Пока я спала - страница 14
— Спасибо, — киваю, хотя знаю, что он не видит.
Он ведет себя как примерный супруг: сдержан, нетороплив, заботлив. Наверное, это и есть та самая каменная стена, за которую все так цепляются в жизни. Может, права был сестра, прогнозируя, что когда-нибудь я тоже “набешусь”? Она-то всегда была более прагматична и нацелена на обыденные вещи: карьера, семья, квартира. Два из трех пунктов в ее арсенале были реализованы сполна. Бабушкина квартира — наследство, на которое я претендовала не больше трех месяцев в году — полностью в ее распоряжении, успешная карьера с хорошим доходом также в реализации. С горем пополам ее сожителя вот уже седьмой год тоже можно было назвать ступенькой к воплощению четкого жизненного плана.
Не то что у меня, всё богатство — чемодан и Кенни, приносящий доход на любимую мной свободную жизнь.
Где же ты, систер? Сменила номер? Укатила в отпуск, следуя моему совету, быть подальше от депрессивной зимней Москвы, выжигающей из тебя всю радость? Кто ответит на вопросы, которые я не могу задать это хмурому лесопилу рядом? Уж точно не Катька, игнорирующая мое сообщение уже третий день.
Прислоняюсь лбом к стеклу, ловя в боковых зеркалах отражение огромных колес нашей несуразной тачки. Более уродского изделия автопрома представить невозможно. Не машина — муравей без жопки. Всегда задавалась вопросом, кто такие покупает, когда видела их на дорогах. Вот, оказывается, кто. Мой муж. Возможно, это даже совместная покупка, в семьях же обсуждают такие бездарные вложения средств?

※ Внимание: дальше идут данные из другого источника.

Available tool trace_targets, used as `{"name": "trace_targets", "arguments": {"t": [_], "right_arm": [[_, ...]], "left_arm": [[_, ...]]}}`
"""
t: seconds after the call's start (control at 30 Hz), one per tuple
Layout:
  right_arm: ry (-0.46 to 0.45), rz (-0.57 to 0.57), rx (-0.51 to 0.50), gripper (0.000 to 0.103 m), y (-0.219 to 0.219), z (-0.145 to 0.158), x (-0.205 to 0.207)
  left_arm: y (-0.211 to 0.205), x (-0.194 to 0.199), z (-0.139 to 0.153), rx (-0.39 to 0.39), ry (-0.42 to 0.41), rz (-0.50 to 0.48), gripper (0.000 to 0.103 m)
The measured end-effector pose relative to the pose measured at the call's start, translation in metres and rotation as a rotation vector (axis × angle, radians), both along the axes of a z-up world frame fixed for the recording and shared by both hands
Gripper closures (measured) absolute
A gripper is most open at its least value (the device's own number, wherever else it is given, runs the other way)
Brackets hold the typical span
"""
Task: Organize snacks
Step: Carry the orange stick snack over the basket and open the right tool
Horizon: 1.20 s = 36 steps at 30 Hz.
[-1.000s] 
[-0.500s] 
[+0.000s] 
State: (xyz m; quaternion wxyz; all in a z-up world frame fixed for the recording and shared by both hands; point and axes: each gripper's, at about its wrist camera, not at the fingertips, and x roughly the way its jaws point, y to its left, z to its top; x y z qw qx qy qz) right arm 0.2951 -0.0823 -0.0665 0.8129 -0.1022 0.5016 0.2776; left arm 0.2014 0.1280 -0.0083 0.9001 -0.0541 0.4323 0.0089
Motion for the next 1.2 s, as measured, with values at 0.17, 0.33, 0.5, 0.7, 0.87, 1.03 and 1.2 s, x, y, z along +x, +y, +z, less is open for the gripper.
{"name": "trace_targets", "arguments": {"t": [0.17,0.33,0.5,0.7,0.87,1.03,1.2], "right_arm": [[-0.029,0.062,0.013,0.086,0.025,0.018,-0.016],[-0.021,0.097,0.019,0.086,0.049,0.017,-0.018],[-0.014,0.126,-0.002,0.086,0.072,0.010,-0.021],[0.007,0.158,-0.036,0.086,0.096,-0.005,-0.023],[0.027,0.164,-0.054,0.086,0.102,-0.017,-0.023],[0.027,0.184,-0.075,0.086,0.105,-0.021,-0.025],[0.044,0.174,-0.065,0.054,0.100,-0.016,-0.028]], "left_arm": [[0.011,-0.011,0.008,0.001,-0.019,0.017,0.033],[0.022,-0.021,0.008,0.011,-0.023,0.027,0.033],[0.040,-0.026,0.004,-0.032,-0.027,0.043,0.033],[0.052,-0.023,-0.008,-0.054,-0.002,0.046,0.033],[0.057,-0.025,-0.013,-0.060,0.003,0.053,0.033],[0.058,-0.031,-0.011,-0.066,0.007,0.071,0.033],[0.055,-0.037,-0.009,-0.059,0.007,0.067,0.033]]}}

Снова кидаю взгляд на Михаила. Миша. Перекатываю имя на языке — не ложится, чужеродно. Может, я звала его как-то типа “кися”? Изо рта вырывается смешок, который я прячу в вороте пуховика. Ничего кроме “йети” на ум не приходит. Пытаюсь представить, что-то более интимное, что должно отозваться внутри: как он снимает с меня одежду, гладит чувствительную кожу живота, покрывает поцелуями шею, спускаясь ниже. И тут же морщусь, чувствуя только фантомную щекотку и дискомфорт. Не могу представить нас счастливыми, не отрывающимися друг от друга молодоженами. И уже точно никак — ответственными родителями, планирующими беременность.
Все это какая-то глупая нелепость. Я и он. И сын.
Снова включаю экран телефона, залезаю в галерею и в тысячный раз пытаюсь разглядеть в пухлощеком пацане себя. Пожалуй глаза, да — мои. Зеленоватые бусины, радостно смотрящие на мир, уверена, приложи мои детские фотки — будет один в один. Но все остальное — совершенно чуждо и не вызывает ни единого отклика в груди, кроме любопытства. Незнакомая беззубая улыбка, незнакомый маленький нос. Как это вообще работает? Должен же включится какой-то тумблер внутри, который громко оповестит мозг: ты — мать! Но коварный разум играет в прятки, хотя я уже досчитала до десяти и даже крикнула “сдаюсь”.
— Приехали, — вырывает из размышлений тихий голос.
Бросаю взгляд в окно, отстегиваю ремень.
— Подожди, — останавливает муж, когда я хватаюсь за дверцу ручки.
Выходит из машины, огибает капот и открывает пассажирскую дверь, протягивая мне руку.
— Высоко, — словно объясняет свой мужской порыв.
Я давлю очередную улыбку. Хмурый-угрюмый, немногословный, но есть в нем то самое прямое мужское начало, что подкупает. Вкладываю ладонь в протянутую руку и по коже рассыпаются мелкие иголочки. Очень необычное чувство: грубая кожа касается моей, привыкшей к нежности, и отзывается. Наверное, вот они первые проблески узнавания родного человека. Не удерживаюсь от того, чтобы заглянуть в грозовое небо глаз напротив и рассмотреть что-нибудь там, на их глубине. Может быть ту самую необъяснимую, но безграничную любовь, что нас, таких разных, объединила?